- _Action item_
In the data below, find every line with the word "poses" and copy it.

- _Input data_
_ _ _ _ _

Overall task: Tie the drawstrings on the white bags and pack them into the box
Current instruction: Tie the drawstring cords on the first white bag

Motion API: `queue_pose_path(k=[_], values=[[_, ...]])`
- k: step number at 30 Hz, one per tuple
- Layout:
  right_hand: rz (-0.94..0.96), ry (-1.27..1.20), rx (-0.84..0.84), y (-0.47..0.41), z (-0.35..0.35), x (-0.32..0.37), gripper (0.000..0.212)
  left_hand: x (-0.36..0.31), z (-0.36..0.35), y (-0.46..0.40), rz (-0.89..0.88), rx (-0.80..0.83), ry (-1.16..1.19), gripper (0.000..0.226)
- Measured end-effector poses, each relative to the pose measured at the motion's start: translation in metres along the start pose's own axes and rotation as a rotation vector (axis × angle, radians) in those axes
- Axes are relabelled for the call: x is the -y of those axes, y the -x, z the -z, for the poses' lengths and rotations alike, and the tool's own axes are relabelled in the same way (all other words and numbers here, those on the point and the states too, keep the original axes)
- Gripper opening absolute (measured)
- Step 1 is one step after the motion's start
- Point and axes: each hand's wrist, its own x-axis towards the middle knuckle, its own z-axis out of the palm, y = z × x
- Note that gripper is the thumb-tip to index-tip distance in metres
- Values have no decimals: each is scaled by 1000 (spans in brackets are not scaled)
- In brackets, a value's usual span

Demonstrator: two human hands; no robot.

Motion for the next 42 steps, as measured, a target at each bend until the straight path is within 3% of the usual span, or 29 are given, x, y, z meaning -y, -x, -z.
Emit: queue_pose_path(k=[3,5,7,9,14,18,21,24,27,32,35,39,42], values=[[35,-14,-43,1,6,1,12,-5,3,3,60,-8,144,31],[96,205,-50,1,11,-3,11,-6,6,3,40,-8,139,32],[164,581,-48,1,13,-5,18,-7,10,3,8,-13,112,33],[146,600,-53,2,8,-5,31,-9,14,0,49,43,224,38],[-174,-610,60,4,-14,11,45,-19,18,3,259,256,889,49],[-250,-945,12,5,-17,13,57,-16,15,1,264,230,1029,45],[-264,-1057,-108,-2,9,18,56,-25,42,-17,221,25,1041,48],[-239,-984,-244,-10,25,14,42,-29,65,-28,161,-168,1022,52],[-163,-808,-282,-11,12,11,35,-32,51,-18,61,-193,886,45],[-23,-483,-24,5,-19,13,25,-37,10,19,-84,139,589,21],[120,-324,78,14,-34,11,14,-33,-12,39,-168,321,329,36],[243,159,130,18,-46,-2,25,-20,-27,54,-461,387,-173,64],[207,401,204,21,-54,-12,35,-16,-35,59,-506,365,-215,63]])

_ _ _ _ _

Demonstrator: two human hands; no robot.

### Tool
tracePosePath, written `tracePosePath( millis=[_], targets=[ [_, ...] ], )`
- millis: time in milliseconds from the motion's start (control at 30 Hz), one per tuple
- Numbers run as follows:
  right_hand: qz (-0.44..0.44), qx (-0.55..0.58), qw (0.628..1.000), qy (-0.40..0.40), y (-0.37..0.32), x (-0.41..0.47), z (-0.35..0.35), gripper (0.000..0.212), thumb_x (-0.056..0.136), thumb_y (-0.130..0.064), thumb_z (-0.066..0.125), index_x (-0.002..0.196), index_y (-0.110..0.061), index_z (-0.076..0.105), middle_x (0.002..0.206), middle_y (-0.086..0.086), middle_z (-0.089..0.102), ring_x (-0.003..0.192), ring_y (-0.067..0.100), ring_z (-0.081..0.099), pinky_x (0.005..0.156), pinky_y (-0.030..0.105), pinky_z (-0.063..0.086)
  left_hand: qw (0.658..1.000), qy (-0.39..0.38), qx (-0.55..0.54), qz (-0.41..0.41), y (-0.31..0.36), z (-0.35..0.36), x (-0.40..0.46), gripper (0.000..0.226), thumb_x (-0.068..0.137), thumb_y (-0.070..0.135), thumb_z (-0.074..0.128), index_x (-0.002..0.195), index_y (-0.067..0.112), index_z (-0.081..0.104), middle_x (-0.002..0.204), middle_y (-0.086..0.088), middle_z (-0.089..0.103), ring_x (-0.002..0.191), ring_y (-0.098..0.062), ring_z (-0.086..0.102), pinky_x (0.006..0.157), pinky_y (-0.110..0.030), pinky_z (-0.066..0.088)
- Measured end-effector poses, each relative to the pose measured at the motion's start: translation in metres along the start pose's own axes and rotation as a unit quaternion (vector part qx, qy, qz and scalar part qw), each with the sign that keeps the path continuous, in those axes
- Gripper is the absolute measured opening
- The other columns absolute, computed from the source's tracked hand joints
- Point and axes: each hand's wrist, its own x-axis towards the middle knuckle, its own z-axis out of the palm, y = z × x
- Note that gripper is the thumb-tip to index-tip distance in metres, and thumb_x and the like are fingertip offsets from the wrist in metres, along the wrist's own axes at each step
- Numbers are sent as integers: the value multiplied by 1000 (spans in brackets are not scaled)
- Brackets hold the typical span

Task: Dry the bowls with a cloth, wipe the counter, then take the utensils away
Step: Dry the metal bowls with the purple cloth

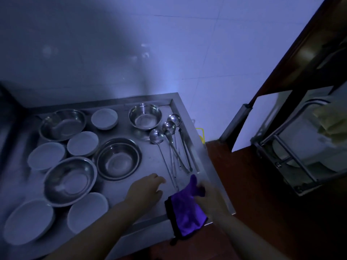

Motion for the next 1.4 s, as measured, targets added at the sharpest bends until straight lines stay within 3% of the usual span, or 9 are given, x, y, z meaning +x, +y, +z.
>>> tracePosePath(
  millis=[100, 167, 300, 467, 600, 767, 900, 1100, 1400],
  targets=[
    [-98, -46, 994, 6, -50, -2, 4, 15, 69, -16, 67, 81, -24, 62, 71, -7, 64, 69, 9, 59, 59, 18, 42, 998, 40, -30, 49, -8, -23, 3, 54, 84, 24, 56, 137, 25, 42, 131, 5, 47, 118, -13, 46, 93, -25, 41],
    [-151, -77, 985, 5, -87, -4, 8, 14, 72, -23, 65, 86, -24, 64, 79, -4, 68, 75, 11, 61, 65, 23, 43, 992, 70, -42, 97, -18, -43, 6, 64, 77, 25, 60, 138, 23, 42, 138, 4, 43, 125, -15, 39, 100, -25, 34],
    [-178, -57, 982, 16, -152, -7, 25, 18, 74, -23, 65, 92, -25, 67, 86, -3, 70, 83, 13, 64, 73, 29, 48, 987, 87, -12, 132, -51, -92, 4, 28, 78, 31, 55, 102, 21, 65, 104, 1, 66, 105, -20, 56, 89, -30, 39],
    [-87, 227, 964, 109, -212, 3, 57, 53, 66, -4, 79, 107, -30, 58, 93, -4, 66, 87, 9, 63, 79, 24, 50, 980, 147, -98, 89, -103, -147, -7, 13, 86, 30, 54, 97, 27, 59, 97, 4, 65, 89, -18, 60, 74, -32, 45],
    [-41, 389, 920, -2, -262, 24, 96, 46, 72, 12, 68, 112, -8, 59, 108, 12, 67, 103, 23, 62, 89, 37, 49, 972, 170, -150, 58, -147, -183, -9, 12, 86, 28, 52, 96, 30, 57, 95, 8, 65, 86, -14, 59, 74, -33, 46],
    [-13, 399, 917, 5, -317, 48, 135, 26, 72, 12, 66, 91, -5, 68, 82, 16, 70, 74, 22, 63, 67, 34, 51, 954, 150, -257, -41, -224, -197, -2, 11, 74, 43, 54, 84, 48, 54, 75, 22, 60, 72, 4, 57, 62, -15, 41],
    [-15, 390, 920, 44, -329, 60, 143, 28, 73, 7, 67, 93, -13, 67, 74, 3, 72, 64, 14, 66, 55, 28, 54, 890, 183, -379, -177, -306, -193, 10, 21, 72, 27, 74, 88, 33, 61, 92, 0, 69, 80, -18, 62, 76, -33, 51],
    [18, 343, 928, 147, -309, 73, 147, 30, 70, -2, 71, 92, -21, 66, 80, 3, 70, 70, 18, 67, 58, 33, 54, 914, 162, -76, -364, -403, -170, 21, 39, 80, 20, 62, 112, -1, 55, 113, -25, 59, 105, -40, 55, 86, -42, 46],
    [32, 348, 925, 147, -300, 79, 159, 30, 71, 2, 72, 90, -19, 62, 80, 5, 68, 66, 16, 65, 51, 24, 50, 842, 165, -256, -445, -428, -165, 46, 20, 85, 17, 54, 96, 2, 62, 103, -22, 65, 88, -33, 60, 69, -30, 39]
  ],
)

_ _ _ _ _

- _Answer to this task_
- Measured end-effector poses, each relative to the pose measured at the motion's start: translation in metres along the start pose's own axes and rotation as a rotation vector (axis × angle, radians) in those axes
- Axes are relabelled for the call: x is the -y of those axes, y the -x, z the -z, for the poses' lengths and rotations alike, and the tool's own axes are relabelled in the same way (all other words and numbers here, those on the point and the states too, keep the original axes)
- Measured end-effector poses, each relative to the pose measured at the motion's start: translation in metres along the start pose's own axes and rotation as a unit quaternion (vector part qx, qy, qz and scalar part qw), each with the sign that keeps the path continuous, in those axes

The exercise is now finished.